La respuesta a esta cuestión nos las ofrece la sentencia de la Sala de lo Penal del Tribunal Supremo de 12 de mayo de 2015 que declara que la Sala “ha entendido que el delito de falsedad no lo comete como autor solamente quien procede a la confección material del elemento falsificado, en el caso presente, las tarjetas de crédito, sino que también han de ser considerados autores, al menos por cooperación necesaria, quienes facilitan los datos de identidad que se plasman en las tarjetas u otros documentos falsos para que puedan ser utilizados precisamente por quien los aporta. Desde la reforma operada en el Código Penal por la LO 5/2010, la falsificación de las tarjetas de crédito y débito tiene un tratamiento autónomo. Así, se castiga con la pena de 4 a 8 años de prisión, al que “… altere, copie, reproduzca o de cualquier otro modo falsifique tarjetas de crédito o débito o cheques de viaje”. Es claro que, sin perjuicio de la interpretación de cada uno de los términos con los que se describe la conducta típìca, quien construye una tarjeta de crédito aportando a un soporte de plástico convencional los datos de una tarjeta auténtica y añadiendo una identidad diferente a la de su legítimo titular, está falsificando una tarjeta de crédito, pues quien aparece como titular carece de la autorización del emisor para anotar débitos o para comprar o pagar a crédito. Se trata, pues, de una forma de falsificación de la tarjeta. (…)”
Añade la Sala de lo Penal que su jurisprudencia en esta materia “ha entendido que la aportación por un sujeto concreto de elementos esenciales para la emisión de la tarjeta falsa a su favor, es constitutiva de cooperación necesaria, castiga con la pena correspondiente al autor. Así, en la STS nº 133/2012, de 21 de febrero, se decía que es partícipe como cooperador necesario en la confección mendaz de un documento de identidad falsa quien presta su fotografía para dicha alteración, con el propósito obvio, por otra parte, de la utilización posterior por él mismo del documento falso, lo que evidencia la coordinación con quienes crearon ese documento.”
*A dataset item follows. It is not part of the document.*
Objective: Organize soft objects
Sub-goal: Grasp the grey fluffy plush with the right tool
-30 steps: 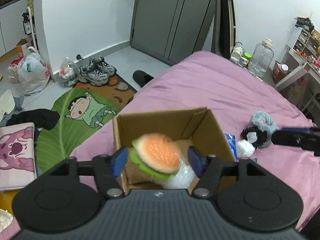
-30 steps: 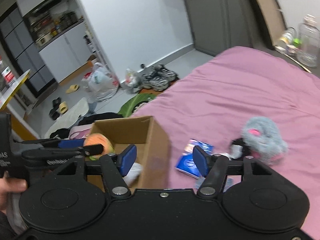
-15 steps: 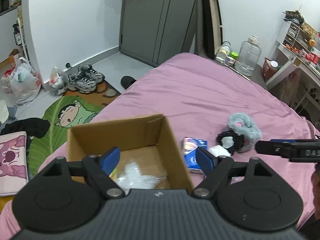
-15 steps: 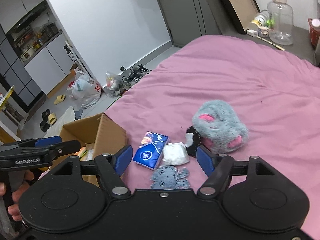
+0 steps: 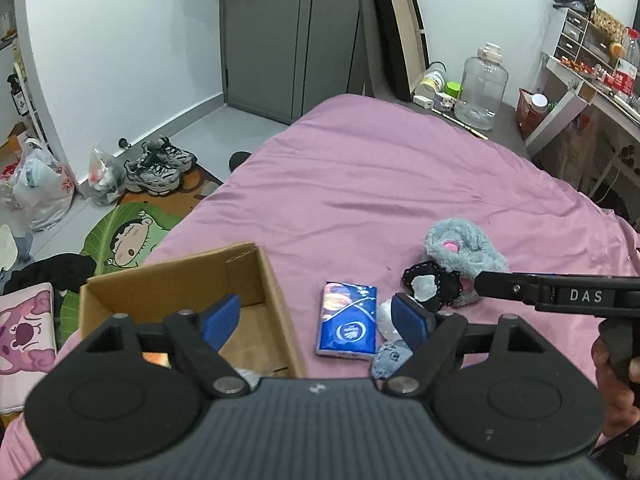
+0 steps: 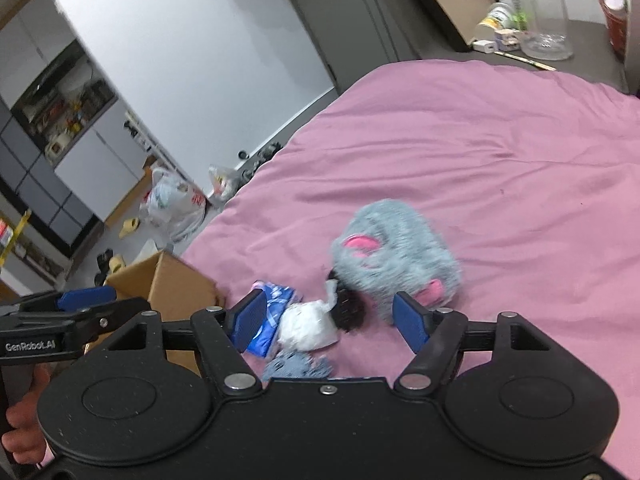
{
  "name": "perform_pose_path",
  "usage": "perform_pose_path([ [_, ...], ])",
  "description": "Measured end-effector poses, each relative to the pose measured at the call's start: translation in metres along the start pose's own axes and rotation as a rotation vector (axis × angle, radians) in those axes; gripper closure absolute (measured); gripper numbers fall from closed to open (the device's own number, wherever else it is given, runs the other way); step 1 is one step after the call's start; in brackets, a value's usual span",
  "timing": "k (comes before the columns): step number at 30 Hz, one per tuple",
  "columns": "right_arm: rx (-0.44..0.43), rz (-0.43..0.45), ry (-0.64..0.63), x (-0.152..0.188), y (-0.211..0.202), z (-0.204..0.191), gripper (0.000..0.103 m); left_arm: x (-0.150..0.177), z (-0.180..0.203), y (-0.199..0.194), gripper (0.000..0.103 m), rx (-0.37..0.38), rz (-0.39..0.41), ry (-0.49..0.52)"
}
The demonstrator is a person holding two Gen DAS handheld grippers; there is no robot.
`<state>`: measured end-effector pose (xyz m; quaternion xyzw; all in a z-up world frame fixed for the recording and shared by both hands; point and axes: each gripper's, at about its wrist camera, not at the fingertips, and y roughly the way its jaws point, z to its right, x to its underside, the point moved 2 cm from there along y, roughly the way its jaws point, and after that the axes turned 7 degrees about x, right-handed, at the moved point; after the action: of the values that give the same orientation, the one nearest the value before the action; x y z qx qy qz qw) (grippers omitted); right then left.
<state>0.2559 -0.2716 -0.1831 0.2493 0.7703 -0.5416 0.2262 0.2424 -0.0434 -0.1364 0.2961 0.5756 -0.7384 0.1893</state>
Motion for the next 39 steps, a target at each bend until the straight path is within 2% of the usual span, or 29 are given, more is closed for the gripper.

Por último el alto Tribunal nos enseña que “el delito de falsedad no precisa de un resultado determinado derivado de la utilización eficaz del documento u objeto falsificado. Para la consumación basta con la alteración realizada con finalidad y posibilidad de entrar en el tráfico jurídico. En este sentido, STS nº 606/2010, de 25 junio. En la misma línea se recordaba en la STS nº 946/2009, de 6 octubre, que “este Tribunal ha declarado en algunas sentencias (p. ej. en la de 18 de octubre de 1994) que en estos delitos no se exige una incidencia del documento falso en el tráfico jurídico, bastando que exista un daño potencial cuando el documento tenga aptitud para poder incidir negativamente en dicho ámbito… quedando consumados estos delitos desde el momento en que se produce la alteración prevista como típica en las modalidades previstas en el artículo 302 del Código, es decir, una vez que alcanzan esa posibilidad de incidencia en el tráfico jurídico.”